Data extract —

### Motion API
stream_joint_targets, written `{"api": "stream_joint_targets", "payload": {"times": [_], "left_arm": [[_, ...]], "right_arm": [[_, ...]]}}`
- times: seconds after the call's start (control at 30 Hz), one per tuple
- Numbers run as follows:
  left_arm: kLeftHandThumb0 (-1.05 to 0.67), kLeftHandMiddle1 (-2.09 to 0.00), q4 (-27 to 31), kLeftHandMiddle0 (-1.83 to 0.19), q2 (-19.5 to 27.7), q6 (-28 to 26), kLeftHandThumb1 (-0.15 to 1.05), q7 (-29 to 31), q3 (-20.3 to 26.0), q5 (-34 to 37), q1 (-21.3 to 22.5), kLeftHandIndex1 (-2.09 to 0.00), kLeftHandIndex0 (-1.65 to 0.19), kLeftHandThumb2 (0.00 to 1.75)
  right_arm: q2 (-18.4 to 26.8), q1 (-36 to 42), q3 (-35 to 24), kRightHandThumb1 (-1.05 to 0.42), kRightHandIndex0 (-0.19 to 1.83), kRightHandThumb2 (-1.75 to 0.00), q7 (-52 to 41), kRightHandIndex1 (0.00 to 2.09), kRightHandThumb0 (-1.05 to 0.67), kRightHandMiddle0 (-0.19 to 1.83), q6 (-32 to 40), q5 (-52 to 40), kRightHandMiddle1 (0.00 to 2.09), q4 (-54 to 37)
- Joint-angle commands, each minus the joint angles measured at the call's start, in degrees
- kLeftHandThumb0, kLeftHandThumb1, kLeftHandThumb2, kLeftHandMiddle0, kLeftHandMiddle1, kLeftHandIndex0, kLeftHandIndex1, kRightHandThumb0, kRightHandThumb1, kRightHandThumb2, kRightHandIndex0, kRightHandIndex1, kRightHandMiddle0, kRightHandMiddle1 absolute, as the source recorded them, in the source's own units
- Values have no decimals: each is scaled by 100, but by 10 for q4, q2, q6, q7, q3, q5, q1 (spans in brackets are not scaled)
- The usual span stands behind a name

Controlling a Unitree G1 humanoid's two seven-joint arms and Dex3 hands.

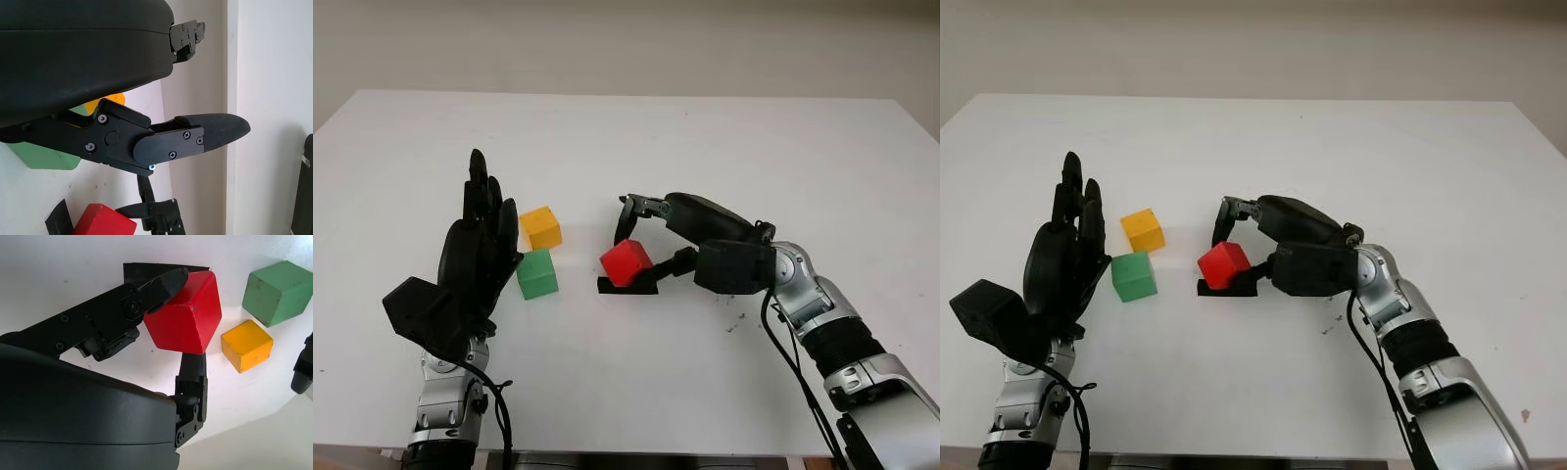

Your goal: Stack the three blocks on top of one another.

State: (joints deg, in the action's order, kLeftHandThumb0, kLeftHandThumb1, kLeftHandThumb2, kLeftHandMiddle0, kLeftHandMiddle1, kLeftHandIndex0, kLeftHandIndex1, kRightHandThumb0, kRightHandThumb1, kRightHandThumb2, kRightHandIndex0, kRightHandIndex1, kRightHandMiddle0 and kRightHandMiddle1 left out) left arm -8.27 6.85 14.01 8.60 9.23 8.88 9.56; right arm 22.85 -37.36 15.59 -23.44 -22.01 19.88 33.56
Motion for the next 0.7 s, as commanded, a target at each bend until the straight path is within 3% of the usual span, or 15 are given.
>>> {"api": "stream_joint_targets", "payload": {"times": [0.0,0.67], "left_arm": [[-74,0,4,19,0,2,105,-1,0,0,3,0,19,58],[-73,0,3,19,3,5,105,3,3,4,3,0,19,58]], "right_arm": [[4,9,-9,-92,21,-5,-7,6,-41,35,9,-14,163,-14],[25,48,-11,-95,20,-6,3,5,-37,24,66,9,164,-67]]}}
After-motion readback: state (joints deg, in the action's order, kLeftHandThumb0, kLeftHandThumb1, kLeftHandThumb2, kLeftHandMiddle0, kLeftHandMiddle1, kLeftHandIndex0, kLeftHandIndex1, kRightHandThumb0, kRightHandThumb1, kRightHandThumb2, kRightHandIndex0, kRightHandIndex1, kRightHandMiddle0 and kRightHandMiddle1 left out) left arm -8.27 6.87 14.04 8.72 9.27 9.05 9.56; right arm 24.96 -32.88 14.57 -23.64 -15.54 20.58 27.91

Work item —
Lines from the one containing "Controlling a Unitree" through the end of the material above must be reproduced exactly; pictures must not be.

Final answer —
Controlling a Unitree G1 humanoid's two seven-joint arms and Dex3 hands.


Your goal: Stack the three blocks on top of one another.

State: (joints deg, in the action's order, kLeftHandThumb0, kLeftHandThumb1, kLeftHandThumb2, kLeftHandMiddle0, kLeftHandMiddle1, kLeftHandIndex0, kLeftHandIndex1, kRightHandThumb0, kRightHandThumb1, kRightHandThumb2, kRightHandIndex0, kRightHandIndex1, kRightHandMiddle0 and kRightHandMiddle1 left out) left arm -8.27 6.85 14.01 8.60 9.23 8.88 9.56; right arm 22.85 -37.36 15.59 -23.44 -22.01 19.88 33.56
Motion for the next 0.7 s, as commanded, a target at each bend until the straight path is within 3% of the usual span, or 15 are given.
>>> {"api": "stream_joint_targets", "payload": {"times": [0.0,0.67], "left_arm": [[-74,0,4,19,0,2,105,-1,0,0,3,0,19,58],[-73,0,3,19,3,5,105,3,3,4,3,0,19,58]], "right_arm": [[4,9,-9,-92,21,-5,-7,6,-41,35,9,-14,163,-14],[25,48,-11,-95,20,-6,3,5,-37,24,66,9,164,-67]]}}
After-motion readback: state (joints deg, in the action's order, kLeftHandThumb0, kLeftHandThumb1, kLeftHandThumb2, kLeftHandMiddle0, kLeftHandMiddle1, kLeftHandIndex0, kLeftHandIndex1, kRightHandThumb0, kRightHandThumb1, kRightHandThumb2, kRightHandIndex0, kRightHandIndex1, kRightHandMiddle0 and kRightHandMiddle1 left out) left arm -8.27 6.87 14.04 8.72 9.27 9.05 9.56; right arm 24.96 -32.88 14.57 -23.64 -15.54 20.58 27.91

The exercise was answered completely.